▶ _Prompt_
Reproduce exactly the opening lines of the listing, stopping after the line that contains "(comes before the" and including it.

--------------------------------

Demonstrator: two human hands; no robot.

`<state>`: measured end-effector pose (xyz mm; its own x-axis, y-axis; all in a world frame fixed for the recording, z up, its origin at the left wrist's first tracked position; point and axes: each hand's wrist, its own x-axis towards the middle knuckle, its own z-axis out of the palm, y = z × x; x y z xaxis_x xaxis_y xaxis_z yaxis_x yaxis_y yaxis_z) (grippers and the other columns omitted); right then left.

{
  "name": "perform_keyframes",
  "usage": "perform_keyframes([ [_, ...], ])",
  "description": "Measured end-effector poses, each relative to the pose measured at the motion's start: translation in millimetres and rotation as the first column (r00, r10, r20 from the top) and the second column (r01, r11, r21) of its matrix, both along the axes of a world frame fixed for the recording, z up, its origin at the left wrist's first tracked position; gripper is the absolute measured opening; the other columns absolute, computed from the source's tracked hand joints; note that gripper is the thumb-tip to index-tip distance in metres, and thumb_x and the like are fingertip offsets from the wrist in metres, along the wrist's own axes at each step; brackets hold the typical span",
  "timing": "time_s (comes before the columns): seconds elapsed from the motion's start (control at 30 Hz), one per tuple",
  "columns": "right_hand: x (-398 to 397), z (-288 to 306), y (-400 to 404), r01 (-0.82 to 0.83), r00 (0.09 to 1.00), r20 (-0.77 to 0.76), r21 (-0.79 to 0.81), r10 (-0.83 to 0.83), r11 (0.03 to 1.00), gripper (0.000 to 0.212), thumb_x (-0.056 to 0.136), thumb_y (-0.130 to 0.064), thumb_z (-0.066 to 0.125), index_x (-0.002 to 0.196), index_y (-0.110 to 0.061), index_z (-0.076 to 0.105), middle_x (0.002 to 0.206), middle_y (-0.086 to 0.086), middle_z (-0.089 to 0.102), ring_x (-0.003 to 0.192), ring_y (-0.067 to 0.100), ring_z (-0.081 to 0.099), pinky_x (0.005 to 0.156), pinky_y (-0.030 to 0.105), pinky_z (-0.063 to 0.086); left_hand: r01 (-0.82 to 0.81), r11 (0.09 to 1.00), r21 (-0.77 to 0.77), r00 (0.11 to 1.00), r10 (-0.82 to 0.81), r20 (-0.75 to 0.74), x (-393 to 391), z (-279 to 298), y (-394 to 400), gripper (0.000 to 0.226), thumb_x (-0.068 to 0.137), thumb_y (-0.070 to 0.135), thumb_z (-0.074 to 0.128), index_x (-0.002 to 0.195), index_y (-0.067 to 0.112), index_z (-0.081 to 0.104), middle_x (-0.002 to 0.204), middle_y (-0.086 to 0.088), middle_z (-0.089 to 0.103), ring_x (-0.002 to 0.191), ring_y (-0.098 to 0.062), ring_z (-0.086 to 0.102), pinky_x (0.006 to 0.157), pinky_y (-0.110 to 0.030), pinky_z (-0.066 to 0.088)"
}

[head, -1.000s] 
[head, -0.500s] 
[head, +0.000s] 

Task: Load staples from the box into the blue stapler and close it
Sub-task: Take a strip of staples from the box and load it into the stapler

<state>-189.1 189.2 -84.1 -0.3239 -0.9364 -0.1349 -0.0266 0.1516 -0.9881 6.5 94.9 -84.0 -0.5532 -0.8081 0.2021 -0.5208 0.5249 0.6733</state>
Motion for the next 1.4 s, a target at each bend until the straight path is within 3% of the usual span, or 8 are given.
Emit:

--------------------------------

▶ _Answer for this exercise_
Demonstrator: two human hands; no robot.

`<state>`: measured end-effector pose (xyz mm; its own x-axis, y-axis; all in a world frame fixed for the recording, z up, its origin at the left wrist's first tracked position; point and axes: each hand's wrist, its own x-axis towards the middle knuckle, its own z-axis out of the palm, y = z × x; x y z xaxis_x xaxis_y xaxis_z yaxis_x yaxis_y yaxis_z) (grippers and the other columns omitted); right then left.

{
  "name": "perform_keyframes",
  "usage": "perform_keyframes([ [_, ...], ])",
  "description": "Measured end-effector poses, each relative to the pose measured at the motion's start: translation in millimetres and rotation as the first column (r00, r10, r20 from the top) and the second column (r01, r11, r21) of its matrix, both along the axes of a world frame fixed for the recording, z up, its origin at the left wrist's first tracked position; gripper is the absolute measured opening; the other columns absolute, computed from the source's tracked hand joints; note that gripper is the thumb-tip to index-tip distance in metres, and thumb_x and the like are fingertip offsets from the wrist in metres, along the wrist's own axes at each step; brackets hold the typical span",
  "timing": "time_s (comes before the columns): seconds elapsed from the motion's start (control at 30 Hz), one per tuple",

This exercise requires no further work.